▸ Aim of the exercise:
Filter on the word "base": copy each matching line from the listing below.
• • •
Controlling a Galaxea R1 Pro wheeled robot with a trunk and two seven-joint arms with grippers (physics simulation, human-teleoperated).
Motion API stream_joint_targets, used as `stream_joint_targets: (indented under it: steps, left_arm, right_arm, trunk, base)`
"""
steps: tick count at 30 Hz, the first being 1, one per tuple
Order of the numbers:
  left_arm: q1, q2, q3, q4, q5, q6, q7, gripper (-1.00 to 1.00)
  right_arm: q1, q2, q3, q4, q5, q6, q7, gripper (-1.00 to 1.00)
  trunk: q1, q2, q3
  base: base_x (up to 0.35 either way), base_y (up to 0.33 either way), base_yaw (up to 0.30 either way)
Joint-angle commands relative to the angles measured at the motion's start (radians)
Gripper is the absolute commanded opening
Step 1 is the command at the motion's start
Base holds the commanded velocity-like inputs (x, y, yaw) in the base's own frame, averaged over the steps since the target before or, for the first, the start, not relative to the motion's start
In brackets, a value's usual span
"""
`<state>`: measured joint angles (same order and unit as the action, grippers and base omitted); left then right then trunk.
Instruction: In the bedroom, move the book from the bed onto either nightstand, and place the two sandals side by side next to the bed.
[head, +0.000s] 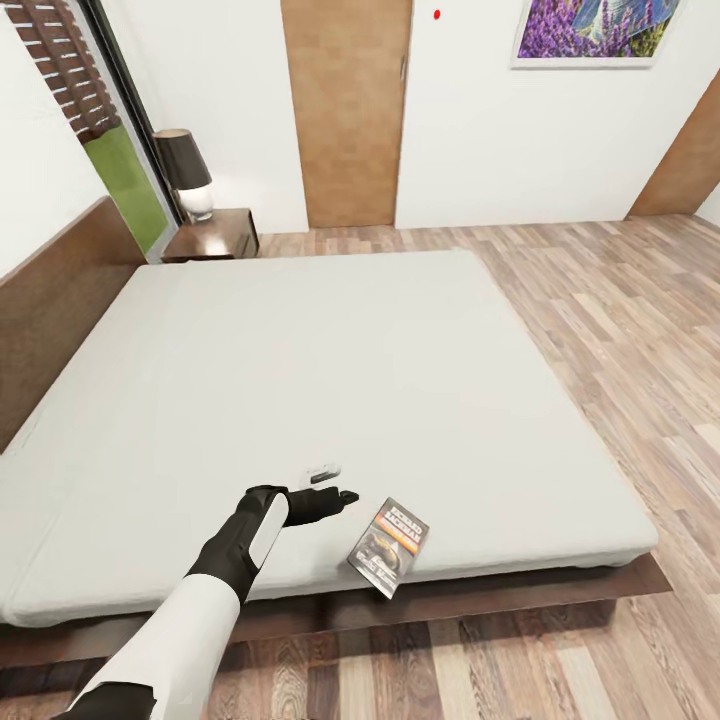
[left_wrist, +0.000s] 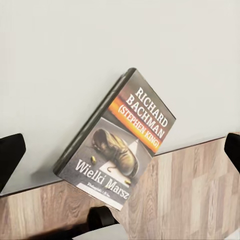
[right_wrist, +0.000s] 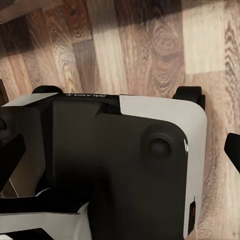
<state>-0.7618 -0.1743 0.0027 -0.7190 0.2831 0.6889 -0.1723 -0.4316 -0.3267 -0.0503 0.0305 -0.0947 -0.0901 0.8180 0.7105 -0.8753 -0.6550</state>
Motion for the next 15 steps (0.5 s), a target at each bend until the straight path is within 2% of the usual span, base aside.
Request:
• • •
▸ Result of the exercise:
Motion API stream_joint_targets, used as `stream_joint_targets: (indented under it: steps, left_arm, right_arm, trunk, base)`
  base: base_x (up to 0.35 either way), base_y (up to 0.33 either way), base_yaw (up to 0.30 either way)
Base holds the commanded velocity-like inputs (x, y, yaw) in the base's own frame, averaged over the steps since the target before or, for the first, the start, not relative to the motion's start
`<state>`: measured joint angles (same order and unit as the action, grippers and base omitted); left then right then trunk.
Motion for the next 15 steps (0.5 s), a target at each bend until the straight path is within 2% of the usual span, base aside.

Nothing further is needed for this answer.